Problem details: Of the entries below, restate word for word only the section that runs from the line with "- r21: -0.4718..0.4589" to the line with "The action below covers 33", counting both ends.

Task inputs:
BEGIN

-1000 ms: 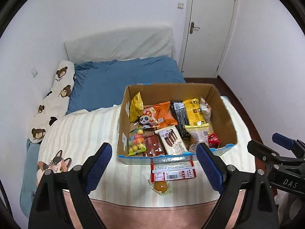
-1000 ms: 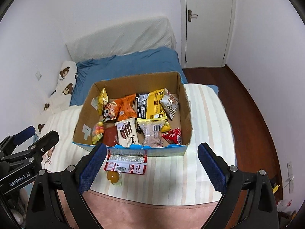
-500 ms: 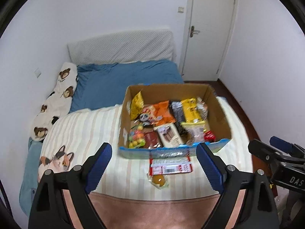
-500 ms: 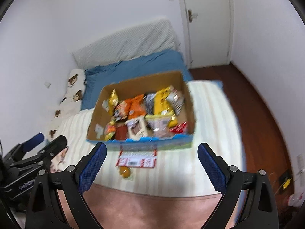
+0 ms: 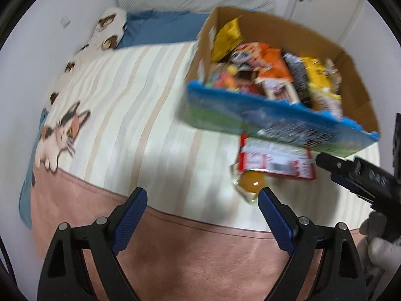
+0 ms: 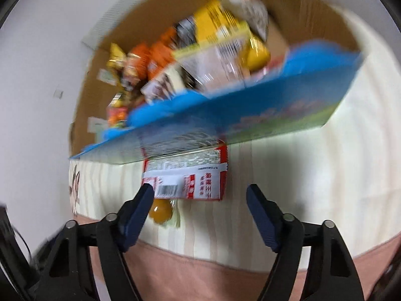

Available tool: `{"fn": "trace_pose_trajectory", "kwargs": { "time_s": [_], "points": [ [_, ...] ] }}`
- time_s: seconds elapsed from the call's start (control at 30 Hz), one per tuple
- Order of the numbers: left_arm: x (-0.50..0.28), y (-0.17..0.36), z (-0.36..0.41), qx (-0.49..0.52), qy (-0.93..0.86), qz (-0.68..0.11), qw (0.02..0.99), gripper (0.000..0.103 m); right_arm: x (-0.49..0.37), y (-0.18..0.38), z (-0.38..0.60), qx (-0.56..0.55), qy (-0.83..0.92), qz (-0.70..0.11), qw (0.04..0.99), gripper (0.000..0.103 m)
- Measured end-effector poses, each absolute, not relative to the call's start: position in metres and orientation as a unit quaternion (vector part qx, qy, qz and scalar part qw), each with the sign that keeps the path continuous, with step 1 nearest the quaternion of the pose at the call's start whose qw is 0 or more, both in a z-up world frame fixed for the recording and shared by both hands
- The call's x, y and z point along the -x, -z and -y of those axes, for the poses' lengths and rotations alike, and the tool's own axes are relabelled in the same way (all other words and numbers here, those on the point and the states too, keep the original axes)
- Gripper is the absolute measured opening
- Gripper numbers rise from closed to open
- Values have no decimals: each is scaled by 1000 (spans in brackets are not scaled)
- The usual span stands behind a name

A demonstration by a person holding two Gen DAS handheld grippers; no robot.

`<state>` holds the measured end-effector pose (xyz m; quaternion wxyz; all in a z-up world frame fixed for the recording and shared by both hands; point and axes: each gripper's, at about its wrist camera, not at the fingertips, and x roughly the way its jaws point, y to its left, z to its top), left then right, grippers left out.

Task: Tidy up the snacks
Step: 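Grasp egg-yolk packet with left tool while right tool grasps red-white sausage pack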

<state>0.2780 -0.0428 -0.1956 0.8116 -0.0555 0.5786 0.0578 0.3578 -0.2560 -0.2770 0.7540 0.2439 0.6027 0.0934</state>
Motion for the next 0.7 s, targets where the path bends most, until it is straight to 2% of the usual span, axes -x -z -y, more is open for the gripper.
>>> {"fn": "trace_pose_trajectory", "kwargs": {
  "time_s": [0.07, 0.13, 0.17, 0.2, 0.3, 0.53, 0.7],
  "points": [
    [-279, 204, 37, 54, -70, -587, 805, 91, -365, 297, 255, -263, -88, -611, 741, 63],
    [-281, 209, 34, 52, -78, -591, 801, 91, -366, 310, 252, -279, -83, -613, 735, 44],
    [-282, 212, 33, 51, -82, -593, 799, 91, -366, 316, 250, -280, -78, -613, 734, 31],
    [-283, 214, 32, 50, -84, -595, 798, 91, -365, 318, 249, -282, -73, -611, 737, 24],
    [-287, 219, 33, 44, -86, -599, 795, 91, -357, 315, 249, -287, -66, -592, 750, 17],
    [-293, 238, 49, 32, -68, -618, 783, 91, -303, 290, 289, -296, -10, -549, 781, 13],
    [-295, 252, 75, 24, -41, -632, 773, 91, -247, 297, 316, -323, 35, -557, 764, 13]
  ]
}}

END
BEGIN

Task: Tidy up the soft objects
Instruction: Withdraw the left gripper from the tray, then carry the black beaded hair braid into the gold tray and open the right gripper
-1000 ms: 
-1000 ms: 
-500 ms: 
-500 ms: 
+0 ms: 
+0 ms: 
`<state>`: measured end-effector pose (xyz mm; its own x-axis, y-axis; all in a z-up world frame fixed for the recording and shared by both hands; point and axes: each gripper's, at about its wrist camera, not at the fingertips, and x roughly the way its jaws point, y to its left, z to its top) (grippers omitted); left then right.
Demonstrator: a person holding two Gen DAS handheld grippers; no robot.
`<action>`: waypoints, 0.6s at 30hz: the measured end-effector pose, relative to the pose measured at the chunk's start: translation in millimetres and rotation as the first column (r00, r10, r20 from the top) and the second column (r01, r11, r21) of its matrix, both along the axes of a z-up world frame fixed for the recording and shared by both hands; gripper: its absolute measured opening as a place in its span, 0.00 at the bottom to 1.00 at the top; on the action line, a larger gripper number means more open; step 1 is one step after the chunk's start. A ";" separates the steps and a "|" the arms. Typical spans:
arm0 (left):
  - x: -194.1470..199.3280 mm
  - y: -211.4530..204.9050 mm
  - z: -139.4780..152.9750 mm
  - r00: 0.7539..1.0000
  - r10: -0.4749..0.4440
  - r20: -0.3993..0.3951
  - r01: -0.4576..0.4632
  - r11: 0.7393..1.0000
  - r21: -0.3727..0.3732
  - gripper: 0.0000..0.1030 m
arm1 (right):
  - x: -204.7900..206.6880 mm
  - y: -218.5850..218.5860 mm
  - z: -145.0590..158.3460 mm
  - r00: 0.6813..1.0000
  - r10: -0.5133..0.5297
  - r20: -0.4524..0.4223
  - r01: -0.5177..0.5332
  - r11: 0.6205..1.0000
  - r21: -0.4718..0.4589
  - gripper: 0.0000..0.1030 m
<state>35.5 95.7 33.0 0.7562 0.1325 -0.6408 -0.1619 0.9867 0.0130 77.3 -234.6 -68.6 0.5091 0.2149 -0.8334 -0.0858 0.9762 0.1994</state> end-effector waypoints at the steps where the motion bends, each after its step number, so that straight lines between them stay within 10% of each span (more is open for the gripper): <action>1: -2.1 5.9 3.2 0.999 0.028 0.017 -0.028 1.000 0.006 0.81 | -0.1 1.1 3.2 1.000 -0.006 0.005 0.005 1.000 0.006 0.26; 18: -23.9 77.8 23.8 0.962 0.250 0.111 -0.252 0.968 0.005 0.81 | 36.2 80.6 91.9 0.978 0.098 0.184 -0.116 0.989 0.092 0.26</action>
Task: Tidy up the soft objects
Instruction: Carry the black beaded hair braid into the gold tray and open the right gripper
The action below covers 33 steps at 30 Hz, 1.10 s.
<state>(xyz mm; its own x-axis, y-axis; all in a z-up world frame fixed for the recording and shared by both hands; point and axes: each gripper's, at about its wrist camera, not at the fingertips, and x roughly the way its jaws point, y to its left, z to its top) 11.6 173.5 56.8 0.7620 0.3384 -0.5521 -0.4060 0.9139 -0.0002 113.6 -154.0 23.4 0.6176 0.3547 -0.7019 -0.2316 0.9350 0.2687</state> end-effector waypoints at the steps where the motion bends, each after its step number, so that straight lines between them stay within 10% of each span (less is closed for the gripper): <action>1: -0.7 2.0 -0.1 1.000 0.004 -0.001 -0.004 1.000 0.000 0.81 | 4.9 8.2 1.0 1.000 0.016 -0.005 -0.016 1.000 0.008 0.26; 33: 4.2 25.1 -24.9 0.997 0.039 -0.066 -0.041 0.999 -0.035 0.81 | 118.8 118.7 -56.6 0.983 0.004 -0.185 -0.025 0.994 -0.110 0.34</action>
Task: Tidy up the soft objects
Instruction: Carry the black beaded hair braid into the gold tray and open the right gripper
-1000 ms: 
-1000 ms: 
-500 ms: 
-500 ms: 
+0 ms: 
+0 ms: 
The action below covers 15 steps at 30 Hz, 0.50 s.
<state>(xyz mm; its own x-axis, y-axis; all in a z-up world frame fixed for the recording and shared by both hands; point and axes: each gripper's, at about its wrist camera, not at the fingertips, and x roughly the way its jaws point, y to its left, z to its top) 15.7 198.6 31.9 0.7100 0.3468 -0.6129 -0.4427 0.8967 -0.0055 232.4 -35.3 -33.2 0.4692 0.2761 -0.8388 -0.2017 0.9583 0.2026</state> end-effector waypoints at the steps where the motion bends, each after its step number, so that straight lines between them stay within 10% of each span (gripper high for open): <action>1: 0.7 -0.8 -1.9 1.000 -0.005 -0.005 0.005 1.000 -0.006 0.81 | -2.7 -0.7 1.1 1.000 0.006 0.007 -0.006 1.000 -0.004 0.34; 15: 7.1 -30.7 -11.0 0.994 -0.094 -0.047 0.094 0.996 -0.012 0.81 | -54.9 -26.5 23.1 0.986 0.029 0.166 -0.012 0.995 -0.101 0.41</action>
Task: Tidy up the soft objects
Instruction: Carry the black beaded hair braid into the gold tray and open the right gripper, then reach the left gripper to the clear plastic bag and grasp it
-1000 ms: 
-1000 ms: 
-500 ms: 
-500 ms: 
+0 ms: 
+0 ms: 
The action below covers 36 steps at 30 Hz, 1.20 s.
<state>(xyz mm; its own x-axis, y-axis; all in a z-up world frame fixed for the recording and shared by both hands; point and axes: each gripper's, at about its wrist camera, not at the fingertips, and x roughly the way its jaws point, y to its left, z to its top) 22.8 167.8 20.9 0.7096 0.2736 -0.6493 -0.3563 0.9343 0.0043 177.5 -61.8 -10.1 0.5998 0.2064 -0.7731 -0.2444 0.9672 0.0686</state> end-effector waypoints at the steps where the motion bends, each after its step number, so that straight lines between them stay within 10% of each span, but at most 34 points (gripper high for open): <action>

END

Reply to the task:
  - r21: -0.4718..0.4589
  - gripper: 0.0000..0.1030 m
<state>35.5 95.7 33.0 0.7562 0.1325 -0.6408 -0.1619 0.9867 0.0130 77.3 -234.6 -68.6 0.5091 0.2149 -0.8334 -0.0858 0.9762 0.1994</state> end-effector waypoints at the steps where the motion bends, each after its step number, so that straight lines between them stay within 10% of each span (more is open for the gripper): <action>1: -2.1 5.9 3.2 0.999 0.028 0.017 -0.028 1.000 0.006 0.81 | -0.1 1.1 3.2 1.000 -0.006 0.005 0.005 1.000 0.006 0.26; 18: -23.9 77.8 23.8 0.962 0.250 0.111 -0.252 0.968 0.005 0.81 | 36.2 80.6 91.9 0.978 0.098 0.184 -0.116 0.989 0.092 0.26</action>
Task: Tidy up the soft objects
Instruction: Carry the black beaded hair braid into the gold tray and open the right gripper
The action below covers 33 steps at 30 Hz, 1.10 s.

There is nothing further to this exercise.